Would you copy each line of the data below that has "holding"?

[Collected data]
*****

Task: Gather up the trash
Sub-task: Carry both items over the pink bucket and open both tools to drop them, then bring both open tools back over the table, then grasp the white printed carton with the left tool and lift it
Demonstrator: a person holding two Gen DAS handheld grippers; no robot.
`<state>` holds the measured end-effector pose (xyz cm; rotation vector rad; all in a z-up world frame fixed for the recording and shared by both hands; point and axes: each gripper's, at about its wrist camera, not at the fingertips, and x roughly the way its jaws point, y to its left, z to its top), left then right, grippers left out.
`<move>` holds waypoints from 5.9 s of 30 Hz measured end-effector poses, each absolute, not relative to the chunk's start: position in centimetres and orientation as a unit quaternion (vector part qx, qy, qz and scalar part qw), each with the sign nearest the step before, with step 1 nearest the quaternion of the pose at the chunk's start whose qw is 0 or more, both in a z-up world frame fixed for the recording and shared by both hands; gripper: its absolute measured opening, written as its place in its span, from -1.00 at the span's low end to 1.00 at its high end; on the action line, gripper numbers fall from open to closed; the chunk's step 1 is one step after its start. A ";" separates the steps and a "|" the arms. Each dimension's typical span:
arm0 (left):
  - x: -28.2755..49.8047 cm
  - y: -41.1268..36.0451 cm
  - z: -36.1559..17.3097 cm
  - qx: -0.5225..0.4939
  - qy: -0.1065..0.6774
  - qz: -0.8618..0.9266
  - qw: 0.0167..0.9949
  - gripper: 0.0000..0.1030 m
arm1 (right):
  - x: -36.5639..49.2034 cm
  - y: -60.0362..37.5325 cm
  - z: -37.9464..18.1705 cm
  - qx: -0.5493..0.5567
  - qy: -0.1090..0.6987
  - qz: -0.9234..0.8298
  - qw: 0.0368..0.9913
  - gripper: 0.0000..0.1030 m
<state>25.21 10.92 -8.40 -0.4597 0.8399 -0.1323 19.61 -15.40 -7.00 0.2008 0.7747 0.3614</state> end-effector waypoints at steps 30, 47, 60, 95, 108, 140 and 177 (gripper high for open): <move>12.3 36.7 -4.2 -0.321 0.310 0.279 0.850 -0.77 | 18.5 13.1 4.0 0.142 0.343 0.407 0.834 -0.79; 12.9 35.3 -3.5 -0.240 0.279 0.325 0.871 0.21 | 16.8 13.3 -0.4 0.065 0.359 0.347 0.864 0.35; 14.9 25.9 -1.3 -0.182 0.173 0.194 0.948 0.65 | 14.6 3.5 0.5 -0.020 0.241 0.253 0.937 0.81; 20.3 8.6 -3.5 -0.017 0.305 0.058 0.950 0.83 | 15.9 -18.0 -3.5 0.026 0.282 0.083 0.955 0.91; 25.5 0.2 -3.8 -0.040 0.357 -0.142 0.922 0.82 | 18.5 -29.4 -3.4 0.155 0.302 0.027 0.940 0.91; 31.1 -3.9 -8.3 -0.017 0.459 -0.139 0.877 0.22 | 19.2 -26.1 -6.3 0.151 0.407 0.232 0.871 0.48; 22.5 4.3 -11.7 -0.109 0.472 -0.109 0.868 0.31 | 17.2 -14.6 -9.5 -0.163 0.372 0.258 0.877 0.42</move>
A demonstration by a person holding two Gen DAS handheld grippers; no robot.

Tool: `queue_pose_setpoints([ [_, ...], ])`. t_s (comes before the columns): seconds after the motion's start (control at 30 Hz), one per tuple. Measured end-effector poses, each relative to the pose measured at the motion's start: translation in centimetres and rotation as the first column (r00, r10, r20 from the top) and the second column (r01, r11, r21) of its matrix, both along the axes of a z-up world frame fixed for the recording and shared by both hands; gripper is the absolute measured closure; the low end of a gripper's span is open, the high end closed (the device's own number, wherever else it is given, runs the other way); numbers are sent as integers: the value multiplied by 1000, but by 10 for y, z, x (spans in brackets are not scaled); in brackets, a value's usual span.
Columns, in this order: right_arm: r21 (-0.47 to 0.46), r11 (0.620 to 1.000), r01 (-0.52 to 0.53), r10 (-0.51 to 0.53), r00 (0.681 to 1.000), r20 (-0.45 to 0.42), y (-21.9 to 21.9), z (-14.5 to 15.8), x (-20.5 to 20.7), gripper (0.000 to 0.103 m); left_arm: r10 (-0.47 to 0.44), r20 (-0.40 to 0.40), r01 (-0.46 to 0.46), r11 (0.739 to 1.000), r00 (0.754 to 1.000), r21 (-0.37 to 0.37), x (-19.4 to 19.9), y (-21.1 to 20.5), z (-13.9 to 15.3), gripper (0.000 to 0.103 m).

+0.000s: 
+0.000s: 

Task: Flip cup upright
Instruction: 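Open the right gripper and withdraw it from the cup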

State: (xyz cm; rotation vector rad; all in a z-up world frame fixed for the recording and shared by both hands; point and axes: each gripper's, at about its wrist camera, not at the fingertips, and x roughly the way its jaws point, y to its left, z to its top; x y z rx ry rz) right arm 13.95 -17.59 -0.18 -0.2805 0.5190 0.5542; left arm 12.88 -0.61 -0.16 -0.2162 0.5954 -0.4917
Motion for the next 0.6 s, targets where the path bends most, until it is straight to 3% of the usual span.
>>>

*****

◆ **ANSWER SPACE**
Demonstrator: a person holding two Gen DAS handheld grippers; no robot.
A demonstration by a person holding two Gen DAS handheld grippers; no robot.

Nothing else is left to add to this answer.